Data input/output operations for the survey processing pipeline.

This module provides pipeline steps for loading canonical survey tables from files and writing them to various output formats.

load_data

load_data(
    input_paths: dict[str, str],
) -> dict[str, pl.DataFrame | gpd.GeoDataFrame]

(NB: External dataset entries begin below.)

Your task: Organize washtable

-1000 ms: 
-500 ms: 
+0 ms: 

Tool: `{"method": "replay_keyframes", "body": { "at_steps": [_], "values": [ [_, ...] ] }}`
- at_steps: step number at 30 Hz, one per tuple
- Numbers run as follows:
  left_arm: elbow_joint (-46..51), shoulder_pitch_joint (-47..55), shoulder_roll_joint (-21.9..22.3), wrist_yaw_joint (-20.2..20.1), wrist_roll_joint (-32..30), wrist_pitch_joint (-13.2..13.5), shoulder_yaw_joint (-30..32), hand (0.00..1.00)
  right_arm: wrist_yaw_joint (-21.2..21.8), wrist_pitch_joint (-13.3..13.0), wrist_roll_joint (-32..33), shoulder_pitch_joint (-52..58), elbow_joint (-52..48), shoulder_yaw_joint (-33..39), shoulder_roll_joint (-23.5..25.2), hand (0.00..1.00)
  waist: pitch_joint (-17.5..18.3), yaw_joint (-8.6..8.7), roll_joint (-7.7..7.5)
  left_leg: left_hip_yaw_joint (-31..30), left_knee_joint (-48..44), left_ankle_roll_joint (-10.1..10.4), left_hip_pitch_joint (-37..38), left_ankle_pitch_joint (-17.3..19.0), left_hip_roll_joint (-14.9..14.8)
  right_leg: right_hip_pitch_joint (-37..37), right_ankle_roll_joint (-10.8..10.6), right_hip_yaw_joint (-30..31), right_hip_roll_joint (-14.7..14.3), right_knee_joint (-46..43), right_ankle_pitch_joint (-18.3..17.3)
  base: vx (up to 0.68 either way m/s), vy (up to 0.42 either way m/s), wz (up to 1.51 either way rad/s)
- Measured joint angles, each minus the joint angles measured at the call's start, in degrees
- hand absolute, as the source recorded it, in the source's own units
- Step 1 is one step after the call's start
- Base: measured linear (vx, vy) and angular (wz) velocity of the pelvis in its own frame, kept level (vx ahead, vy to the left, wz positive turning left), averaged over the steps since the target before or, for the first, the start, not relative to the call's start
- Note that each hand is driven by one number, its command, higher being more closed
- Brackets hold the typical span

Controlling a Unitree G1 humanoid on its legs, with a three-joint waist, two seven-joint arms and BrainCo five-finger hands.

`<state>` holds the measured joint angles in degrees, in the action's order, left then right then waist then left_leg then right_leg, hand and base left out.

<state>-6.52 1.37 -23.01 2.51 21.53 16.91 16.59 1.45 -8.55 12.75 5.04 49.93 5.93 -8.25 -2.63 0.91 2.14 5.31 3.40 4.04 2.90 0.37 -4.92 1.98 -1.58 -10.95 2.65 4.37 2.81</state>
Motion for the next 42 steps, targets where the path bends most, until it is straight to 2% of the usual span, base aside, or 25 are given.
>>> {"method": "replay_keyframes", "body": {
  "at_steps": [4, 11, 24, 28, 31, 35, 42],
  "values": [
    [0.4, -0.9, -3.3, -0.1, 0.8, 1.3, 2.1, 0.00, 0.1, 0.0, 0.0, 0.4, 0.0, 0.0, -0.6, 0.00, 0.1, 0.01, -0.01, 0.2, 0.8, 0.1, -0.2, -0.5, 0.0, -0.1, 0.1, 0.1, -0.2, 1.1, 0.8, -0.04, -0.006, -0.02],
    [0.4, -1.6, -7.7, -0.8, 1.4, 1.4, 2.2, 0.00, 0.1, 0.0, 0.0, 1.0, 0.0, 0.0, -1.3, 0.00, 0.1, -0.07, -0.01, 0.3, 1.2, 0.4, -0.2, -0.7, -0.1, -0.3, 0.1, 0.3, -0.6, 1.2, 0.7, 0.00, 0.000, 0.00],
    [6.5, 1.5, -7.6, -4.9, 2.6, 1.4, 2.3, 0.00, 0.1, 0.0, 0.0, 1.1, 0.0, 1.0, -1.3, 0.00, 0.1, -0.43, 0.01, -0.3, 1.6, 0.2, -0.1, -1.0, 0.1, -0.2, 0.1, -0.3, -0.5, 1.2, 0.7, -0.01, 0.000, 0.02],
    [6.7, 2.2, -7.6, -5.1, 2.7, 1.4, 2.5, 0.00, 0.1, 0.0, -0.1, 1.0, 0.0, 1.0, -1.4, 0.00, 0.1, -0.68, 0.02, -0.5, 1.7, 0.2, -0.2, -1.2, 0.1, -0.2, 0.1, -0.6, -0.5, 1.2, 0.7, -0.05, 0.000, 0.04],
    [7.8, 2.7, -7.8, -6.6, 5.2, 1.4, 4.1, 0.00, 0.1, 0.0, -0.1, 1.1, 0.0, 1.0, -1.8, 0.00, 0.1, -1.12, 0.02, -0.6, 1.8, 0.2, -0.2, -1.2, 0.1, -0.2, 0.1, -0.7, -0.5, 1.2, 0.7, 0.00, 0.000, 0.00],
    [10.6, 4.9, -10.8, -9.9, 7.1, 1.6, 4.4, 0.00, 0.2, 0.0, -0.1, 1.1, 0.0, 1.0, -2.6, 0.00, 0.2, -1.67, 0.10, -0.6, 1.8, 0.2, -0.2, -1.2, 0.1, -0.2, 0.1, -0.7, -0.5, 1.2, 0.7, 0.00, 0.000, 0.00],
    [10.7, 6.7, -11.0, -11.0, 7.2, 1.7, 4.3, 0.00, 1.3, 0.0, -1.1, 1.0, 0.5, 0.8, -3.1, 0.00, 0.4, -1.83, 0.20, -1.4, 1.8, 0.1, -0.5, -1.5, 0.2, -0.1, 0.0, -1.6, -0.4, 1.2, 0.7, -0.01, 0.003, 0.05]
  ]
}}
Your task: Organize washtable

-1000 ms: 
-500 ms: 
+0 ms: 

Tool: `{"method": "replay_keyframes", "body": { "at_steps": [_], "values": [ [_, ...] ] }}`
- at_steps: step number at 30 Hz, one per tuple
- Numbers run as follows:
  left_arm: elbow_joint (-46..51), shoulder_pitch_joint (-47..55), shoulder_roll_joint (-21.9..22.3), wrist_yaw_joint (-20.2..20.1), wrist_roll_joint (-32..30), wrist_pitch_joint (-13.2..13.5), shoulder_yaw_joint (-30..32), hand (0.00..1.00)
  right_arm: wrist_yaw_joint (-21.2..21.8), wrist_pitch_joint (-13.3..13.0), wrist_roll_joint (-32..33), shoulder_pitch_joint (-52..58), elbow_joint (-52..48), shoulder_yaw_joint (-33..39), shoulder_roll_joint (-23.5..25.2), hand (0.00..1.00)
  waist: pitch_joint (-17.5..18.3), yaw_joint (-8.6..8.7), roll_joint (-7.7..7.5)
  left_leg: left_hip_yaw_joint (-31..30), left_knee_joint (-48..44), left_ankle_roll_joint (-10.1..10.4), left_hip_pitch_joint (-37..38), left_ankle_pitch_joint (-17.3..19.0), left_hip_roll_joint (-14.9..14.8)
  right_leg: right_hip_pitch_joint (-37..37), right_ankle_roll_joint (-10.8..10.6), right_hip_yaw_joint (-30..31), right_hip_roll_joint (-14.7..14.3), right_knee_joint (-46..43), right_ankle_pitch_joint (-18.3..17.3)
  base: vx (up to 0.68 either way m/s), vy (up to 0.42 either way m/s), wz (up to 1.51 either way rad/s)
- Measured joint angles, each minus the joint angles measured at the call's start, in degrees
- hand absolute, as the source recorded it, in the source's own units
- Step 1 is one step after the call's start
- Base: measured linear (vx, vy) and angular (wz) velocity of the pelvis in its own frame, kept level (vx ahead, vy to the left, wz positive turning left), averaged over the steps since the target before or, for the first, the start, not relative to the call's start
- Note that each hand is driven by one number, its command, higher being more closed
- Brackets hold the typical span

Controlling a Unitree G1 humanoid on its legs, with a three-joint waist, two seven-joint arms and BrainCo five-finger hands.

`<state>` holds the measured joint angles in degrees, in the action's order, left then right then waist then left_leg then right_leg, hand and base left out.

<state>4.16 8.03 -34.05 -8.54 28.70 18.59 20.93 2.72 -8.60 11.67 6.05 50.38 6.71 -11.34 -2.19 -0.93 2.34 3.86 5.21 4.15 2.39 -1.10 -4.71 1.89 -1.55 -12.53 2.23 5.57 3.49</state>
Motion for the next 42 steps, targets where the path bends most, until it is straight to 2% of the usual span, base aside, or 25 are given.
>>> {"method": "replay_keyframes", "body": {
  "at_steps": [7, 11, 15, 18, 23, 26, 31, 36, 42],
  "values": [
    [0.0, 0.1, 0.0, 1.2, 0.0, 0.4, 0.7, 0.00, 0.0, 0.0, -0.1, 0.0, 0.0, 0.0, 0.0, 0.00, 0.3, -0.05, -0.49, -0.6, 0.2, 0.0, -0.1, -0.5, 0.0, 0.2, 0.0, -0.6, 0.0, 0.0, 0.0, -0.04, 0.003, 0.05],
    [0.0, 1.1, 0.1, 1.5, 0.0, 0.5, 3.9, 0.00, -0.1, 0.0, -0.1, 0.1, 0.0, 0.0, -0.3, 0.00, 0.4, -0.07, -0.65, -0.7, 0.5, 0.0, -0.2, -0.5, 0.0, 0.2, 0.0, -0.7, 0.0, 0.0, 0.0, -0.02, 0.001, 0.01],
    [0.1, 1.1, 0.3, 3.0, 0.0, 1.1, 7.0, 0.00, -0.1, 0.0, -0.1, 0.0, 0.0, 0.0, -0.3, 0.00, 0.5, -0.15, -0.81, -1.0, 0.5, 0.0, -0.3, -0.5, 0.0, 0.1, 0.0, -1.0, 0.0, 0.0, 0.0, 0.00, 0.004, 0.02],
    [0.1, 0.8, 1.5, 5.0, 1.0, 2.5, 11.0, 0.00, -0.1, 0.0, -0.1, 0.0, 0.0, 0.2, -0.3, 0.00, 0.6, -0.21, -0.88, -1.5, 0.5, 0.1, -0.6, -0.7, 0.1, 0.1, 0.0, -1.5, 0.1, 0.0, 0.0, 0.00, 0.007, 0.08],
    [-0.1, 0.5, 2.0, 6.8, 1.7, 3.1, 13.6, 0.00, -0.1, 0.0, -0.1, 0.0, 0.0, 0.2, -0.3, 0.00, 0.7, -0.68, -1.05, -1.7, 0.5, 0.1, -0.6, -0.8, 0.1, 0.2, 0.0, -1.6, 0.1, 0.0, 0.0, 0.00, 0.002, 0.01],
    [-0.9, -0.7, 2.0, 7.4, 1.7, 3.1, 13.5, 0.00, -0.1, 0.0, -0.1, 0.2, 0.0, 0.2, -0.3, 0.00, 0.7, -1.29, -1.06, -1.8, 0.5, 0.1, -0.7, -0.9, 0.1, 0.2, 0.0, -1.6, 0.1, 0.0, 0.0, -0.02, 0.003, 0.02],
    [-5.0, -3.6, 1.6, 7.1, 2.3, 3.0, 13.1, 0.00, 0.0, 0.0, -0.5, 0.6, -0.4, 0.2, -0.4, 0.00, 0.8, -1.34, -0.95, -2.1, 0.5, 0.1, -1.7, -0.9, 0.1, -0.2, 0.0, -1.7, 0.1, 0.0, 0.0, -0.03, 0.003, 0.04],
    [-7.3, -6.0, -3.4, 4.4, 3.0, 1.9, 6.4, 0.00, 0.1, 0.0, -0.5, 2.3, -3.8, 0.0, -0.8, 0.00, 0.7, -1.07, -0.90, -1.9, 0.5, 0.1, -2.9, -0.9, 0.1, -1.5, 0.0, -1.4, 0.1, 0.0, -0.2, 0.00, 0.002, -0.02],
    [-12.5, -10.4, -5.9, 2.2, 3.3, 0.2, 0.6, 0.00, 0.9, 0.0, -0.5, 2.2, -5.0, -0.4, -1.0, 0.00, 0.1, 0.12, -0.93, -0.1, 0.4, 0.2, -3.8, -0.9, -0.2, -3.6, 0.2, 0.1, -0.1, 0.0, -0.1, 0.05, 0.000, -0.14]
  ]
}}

Load canonical survey tables from file paths into memory.

Parameters:

Name	Type	Description	Default
`input_paths`	`dict[str, str]`	Dictionary mapping table names to file paths. Supported formats: CSV, TSV, Parquet, Shapefile, GeoJSON.	required

Returns:

Type	Description
`dict[str, pl.DataFrame \| gpd.GeoDataFrame]`	Dictionary of table names to DataFrames (pl.DataFrame or gpd.GeoDataFrame).
`dict[str, pl.DataFrame \| gpd.GeoDataFrame]`	Typical tables include households, persons, days, unlinked_trips, etc.

Algorithm

Iterate through each table name and file path in input_paths
Validate file path exists, providing helpful error message with broken path component
Load data based on file extension:
- .csv/.tsv → polars.read_csv()
- .parquet → polars.read_parquet()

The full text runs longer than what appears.